» WHAT THIS TASK INVOLVES:
Write out the stretch of lines below that begins at the line with "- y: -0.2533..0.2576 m" and ends at the line with "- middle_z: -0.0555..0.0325", including both, exactly as given and nothing more.

» GIVEN INFORMATION:
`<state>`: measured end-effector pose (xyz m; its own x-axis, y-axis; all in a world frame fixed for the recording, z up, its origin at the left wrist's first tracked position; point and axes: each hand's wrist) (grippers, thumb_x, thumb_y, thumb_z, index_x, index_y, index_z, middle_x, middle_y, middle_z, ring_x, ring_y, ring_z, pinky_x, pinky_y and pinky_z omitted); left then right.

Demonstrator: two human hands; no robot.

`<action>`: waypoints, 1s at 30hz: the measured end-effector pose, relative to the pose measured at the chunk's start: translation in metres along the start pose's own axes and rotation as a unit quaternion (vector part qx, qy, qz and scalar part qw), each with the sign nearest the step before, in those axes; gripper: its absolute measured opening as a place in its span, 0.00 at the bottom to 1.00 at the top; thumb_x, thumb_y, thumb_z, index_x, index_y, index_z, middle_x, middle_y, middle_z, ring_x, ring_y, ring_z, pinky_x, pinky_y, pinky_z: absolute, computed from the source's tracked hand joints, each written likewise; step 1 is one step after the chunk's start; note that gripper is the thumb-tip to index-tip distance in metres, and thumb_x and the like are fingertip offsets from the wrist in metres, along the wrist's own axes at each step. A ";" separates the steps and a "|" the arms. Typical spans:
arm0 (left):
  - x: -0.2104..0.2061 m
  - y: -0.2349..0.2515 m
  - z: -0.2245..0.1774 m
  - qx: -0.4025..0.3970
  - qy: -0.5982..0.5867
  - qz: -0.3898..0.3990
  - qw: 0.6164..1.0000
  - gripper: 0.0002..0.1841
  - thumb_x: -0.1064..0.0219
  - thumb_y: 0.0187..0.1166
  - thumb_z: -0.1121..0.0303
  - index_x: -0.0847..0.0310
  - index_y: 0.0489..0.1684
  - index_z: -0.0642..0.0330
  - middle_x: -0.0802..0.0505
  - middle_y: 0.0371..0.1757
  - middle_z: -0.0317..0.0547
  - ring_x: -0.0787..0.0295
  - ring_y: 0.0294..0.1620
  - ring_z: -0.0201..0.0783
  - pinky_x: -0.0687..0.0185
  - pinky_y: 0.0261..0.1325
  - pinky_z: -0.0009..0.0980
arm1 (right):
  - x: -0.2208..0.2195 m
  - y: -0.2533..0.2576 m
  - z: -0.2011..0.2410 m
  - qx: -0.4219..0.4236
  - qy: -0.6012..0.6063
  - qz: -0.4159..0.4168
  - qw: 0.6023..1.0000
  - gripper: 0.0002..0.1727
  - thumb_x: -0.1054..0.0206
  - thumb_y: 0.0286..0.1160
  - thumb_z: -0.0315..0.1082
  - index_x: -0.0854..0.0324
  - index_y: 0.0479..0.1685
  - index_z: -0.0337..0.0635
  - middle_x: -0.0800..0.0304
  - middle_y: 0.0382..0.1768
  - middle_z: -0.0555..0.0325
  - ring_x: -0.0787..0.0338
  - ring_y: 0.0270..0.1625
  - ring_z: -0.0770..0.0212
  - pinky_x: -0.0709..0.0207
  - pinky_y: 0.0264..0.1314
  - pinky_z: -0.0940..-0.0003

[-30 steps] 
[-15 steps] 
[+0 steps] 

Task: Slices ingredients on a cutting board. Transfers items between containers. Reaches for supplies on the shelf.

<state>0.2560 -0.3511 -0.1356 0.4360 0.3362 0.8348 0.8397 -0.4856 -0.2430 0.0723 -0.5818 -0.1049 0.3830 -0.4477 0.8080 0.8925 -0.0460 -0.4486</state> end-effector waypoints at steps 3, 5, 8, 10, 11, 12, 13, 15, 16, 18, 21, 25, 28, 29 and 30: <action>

» ANSWER SECTION:
  - y: -0.2533..0.2576 m
  - z: -0.2011..0.2410 m
  - qx: -0.4219..0.4236
  - qy: -0.6012..0.6063
  - qz: -0.4159..0.4168
  - qw: 0.6023..1.0000
  - gripper: 0.0002..0.1727
  - thumb_x: -0.1054..0.0206
  - thumb_y: 0.0286..0.1160
  - thumb_z: -0.0315..0.1082
  - index_x: -0.0854..0.0324
  - index_y: 0.0479..0.1685
  - index_z: -0.0337..0.0635
  - middle_x: -0.0800..0.0304
  - middle_y: 0.0382..0.1768
  - middle_z: -0.0555..0.0325

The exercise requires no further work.